Talk:JLPTEI
From the Open Siddur Project Development Wiki
Removed text:
There are three types of multiply sourced texts that I'll discuss in this section: (A) Texts with large variations (B) Texts with variations in the XML representation of the content (C) Texts with small variations (D) Functionally variant texts
How to indicate which choice will be processed will be the subject of a later email.
Contents |
Texts with large variations in content
A "large" variation, in this case, is at least one segment in length. When texts have large variations, a choice has to be made -- should they be considered the same text, where every variation is marked up, or should they be considered separate texts, even though they share a lot of text? If they're treated as separate texts, the methods of part II completely describe how to encode them. If the variation is encoded within the same text, the following type of encoding may be used in the original hierarchy:
<ptr target="#chc1"/>
and at some other point in the file:
<choice xml:id="chc1"> <j:option xml:id="opt1"><ptr target="#seg1"/></j:option> <j:option xml:id="opt2"><ptr target="#seg2"/></j:option> </choice>
where #seg1 and #seg2 refer to segments in the text repository.

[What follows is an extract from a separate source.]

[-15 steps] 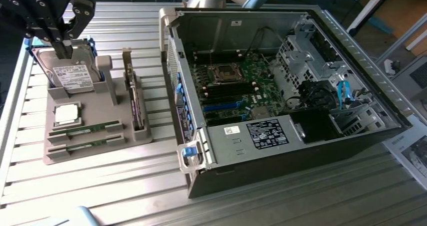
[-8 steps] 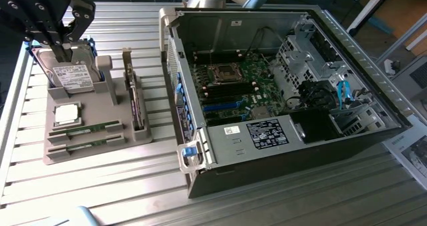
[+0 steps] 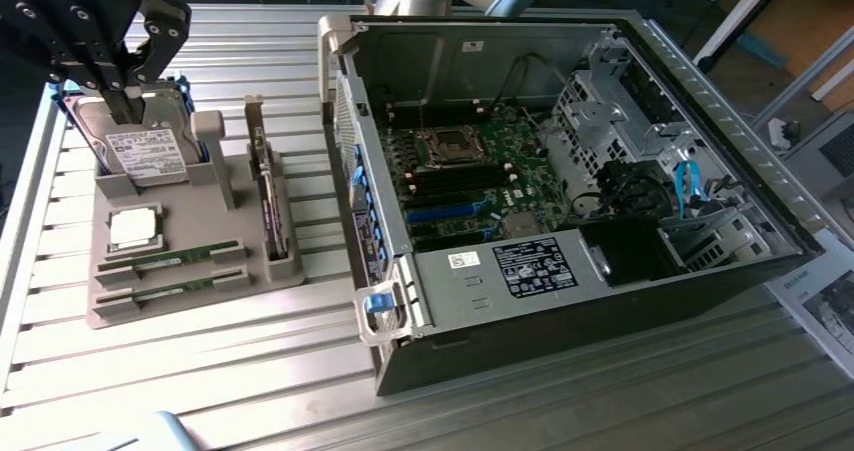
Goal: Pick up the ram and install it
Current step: 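Pick up the ram and move it above insertion slot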
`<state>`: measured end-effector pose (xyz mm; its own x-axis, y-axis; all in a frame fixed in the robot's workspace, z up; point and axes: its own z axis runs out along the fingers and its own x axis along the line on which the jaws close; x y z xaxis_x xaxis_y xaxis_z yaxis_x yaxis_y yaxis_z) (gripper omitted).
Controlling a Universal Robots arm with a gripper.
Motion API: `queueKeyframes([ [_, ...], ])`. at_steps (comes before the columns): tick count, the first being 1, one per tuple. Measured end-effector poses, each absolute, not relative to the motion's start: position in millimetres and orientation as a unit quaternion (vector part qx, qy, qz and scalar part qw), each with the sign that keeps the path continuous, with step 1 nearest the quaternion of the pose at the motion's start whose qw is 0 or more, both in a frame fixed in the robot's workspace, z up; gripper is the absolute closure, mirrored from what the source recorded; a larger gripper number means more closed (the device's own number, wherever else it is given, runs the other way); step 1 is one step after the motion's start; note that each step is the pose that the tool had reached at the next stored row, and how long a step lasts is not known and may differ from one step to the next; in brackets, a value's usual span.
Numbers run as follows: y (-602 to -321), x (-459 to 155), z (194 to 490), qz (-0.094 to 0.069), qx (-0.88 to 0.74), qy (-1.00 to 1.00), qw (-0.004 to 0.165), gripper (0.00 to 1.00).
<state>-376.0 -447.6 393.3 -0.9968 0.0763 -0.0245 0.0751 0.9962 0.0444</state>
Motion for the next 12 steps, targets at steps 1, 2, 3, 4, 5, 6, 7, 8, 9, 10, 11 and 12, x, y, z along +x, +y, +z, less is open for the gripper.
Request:
queueKeyframes([
  [1, -447.6, -376.0, 393.3, 0.022, 0.038, 0.999, 0.013, 0.9],
  [2, -447.6, -376.0, 393.3, 0.022, 0.038, 0.999, 0.013, 0.9],
  [3, -447.6, -376.0, 393.3, 0.022, 0.038, 0.999, 0.013, 0.9],
  [4, -447.6, -376.0, 393.3, 0.022, 0.037, 0.999, 0.013, 0.9],
  [5, -447.6, -376.1, 393.3, 0.022, 0.036, 0.999, 0.013, 0.9],
  [6, -447.7, -376.0, 393.3, 0.022, 0.034, 0.999, 0.013, 0.9],
  [7, -447.9, -376.0, 393.3, 0.022, 0.03, 0.999, 0.013, 0.9],
  [8, -447.9, -376.0, 393.3, 0.022, 0.027, 0.999, 0.013, 0.9],
  [9, -448.0, -376.0, 393.3, 0.022, 0.023, 0.999, 0.013, 0.9],
  [10, -448.1, -376.0, 393.3, 0.022, 0.018, 1.0, 0.013, 0.9],
  [11, -448.1, -376.1, 393.3, 0.022, 0.014, 1.0, 0.013, 0.9],
  [12, -448.2, -376.0, 393.3, 0.022, 0.011, 1.0, 0.012, 0.9],
])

The reference to chc1 can then be made identically in all concurrent hierarchies where the same text is needed.
Texts with large variations in the XML representation of content
Variations only in XML representation of the same hierarchy type (eg, a paragraph that may be divided into sentences ) can be handled by the methods described in part II.
Texts with small variations
Small variations are smaller than a segment in length. These variations may appear within a segment in the text repository. That type of encoding might be used where the variation involves one or more words that only differ in pointing (vowels), as shown below:
<seg xmlns="http://www-tei-c.org/ns/1.0"> <choice> <j:option><w>יִתְגַּדַּל</w></j:option> <j:option><w>יִתְגַּדֵּל</w></j:option> </choice> </seg>
When the variant text requires an instruction for the user, it should be considered to be at least one segment long. If it requires an instruction, it will likely need to be an independently addressable unit.

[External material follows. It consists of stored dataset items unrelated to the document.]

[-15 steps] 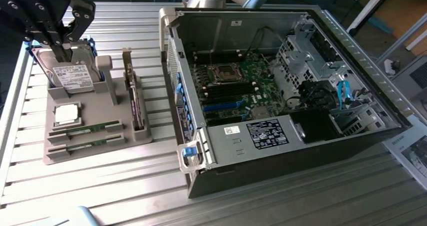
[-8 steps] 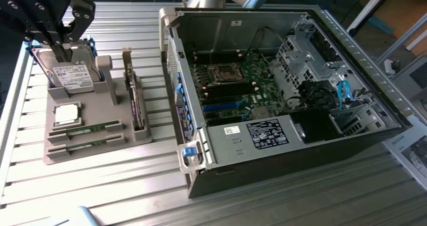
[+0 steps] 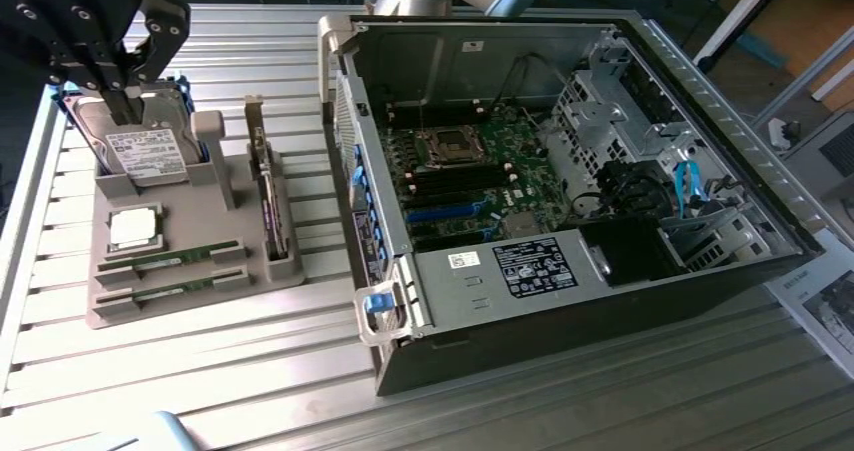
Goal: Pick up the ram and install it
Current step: 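Pick up the ram and move it above insertion slot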
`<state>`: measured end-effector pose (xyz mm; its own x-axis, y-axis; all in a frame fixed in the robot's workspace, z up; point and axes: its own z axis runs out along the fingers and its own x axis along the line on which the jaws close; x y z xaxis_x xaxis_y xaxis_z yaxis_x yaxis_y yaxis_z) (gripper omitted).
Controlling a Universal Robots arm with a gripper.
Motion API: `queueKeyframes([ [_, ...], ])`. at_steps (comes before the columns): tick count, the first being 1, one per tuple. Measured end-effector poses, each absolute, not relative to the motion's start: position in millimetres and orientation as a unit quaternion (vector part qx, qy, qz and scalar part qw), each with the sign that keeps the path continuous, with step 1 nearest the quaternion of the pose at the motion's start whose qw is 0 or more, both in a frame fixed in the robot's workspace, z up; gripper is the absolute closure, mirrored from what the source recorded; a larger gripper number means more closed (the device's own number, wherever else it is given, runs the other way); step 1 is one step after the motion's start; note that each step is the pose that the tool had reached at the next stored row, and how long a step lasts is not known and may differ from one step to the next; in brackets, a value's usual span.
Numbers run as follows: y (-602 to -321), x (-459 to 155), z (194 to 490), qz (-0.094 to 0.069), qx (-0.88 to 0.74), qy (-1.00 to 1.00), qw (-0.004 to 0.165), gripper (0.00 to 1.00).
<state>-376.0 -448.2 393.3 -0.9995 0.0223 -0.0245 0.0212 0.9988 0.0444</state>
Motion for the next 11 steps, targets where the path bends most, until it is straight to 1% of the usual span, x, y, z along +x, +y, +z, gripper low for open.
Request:
queueKeyframes([
  [11, -448.6, -376.0, 393.3, 0.023, -0.045, 0.999, 0.011, 0.9],
])
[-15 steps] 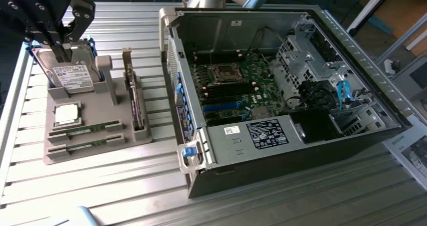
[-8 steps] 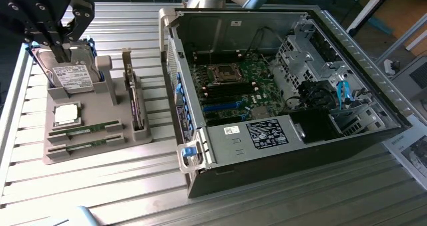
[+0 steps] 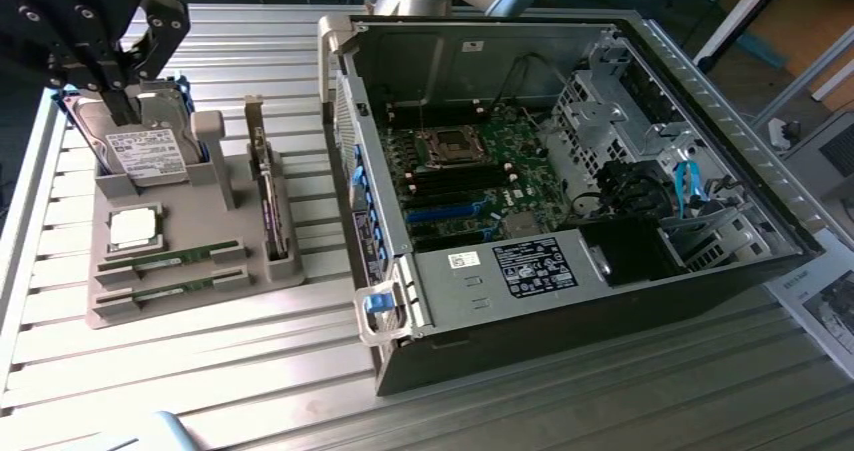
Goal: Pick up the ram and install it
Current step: 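Pick up the ram and move it above insertion slot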
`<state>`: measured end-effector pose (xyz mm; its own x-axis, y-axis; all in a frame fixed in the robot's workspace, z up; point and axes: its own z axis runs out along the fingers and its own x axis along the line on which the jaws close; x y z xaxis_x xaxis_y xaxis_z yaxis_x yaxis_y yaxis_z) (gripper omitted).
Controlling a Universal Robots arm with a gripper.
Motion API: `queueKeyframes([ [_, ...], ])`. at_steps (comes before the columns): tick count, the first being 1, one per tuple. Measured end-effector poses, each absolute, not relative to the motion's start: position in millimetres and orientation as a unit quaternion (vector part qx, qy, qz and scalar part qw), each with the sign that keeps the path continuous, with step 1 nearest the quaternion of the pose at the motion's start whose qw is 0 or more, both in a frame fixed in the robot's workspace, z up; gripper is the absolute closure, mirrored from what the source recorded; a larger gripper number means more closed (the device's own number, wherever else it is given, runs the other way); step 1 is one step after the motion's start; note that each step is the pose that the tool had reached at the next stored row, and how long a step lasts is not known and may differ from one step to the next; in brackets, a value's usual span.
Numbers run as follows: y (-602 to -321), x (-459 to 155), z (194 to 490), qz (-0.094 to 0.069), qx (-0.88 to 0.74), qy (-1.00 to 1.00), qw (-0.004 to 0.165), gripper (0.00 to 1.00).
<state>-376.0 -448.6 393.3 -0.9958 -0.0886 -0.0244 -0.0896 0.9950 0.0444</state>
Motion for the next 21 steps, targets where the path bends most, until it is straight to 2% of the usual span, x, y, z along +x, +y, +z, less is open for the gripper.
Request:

Functionally varying texts
"Functionally" varying texts are texts that are substantially similar, but have different forms depending on their function at any particular place in the service. An example would be the kaddish, which has 5 functionally varying forms, which share the vast majority of their text. Each functional variant may be considered its own XML hierarchy. Shared parts may then be included in each hierarchy by reference.
Linking corrsponding content
This part concerns content that has a 1:1 correspondence between itself and a text, including translations and transliterations. Other forms of correspondence of secondary material (instructions, commentary, and graphics) will be in a later section.
Translations
The project has to support multiple translations into English and other languages.*
The points that are used to link translations to the original text are the identifiers (@xml:id attributes) on the original text. Translation linkages define the nodes of alignment between the original and translated texts.

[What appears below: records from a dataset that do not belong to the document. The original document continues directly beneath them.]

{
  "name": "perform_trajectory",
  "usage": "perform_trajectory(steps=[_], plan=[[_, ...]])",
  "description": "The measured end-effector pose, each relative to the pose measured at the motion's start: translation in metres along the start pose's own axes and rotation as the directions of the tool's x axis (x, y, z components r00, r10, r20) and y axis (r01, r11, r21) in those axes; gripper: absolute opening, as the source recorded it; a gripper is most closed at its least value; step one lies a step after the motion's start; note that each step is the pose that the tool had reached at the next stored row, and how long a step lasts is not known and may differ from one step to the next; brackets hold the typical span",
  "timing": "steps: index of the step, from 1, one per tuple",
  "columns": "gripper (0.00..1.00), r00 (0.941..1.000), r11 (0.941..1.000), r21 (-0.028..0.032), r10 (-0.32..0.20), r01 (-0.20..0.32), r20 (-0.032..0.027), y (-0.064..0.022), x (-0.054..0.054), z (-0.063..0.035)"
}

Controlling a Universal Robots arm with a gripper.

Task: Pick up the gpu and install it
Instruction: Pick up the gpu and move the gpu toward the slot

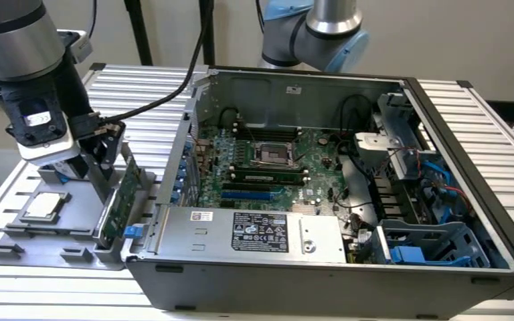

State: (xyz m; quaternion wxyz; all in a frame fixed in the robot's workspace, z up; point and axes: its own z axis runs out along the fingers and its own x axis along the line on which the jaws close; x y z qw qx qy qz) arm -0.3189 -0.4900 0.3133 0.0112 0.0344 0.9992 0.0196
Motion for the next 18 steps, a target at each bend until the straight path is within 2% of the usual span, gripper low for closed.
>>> perform_trajectory(steps=[18], plan=[[0.42,1.0000,1.0000,-0.0001,-0.002,0.002,-0.0001,-0.0012,-0.003,0.0328]])
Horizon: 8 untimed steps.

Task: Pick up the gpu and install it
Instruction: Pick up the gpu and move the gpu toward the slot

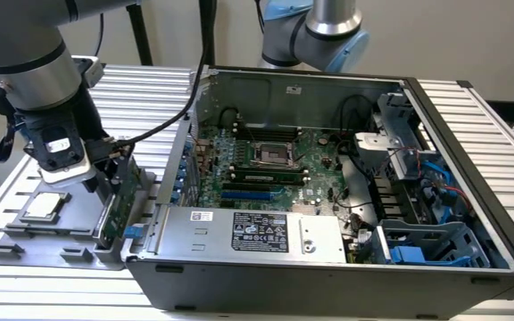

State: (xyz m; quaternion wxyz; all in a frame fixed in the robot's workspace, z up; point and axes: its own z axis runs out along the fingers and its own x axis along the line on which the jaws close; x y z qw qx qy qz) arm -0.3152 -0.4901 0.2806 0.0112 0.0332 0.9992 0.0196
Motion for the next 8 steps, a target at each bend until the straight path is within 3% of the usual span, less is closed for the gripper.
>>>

The minimal addressable unit is the word. The second minimal unit is the segment. Translations may also be aligned with respect to larger units, such as sentences, paragraphs, lines, or line groups. The primary constraint is that the translation may only be linked once within each unit of translation. If the translation is linked by paragraph, the same translation cannot also contain a linkage to a segment inside the paragraph.
Because both words and segments are stored in the text repository aside from the XML hierarchy, a translation that only links to words or segments need not redefine the complete structural hierarchy of the text.
Translation units are linked to their original texts using either tei:link[@type="translation"] or tei:linkGrp[@type="translation"]/tei:link+ .
Two examples are provided, based on Yaaleh V'Yavo, which is divided into segments in a text repository and a paragraph in YaalehVYavo.xml .
The first example (YaalehVYavo-en1.xml) shows a segment by segment linkage. In some cases, one segment cannot be translated separately, so an intermediate pointer (tei:ptr inside tei:linkGrp) is used to group the original text into a more convenient translation unit. Note that this example (1) does not redefine paragraphs or sentences. (2) Does not redefine the choice/option framework in the original. A processor that is aligning these translations must reuse the same text structure as the original document.
The second example (YaalehVYavo-en2.xml) shows a paragraph-by-paragraph linkage. Here, both paragraphs and sentences are redefined, and the choice/option structure is also redefined. The conditionals that define when to include which options and which instructions to include will also need to be redefined. Because the linkage is at the paragraph level, the processor has no way to align those blocks internally.
Translations are linked to the files where they are stored by a special link type: <ptr type="translation" target="translation-uri"/> These links can be stored in the metadata section of the file containing the original text, along with the conditional information associated with the translation.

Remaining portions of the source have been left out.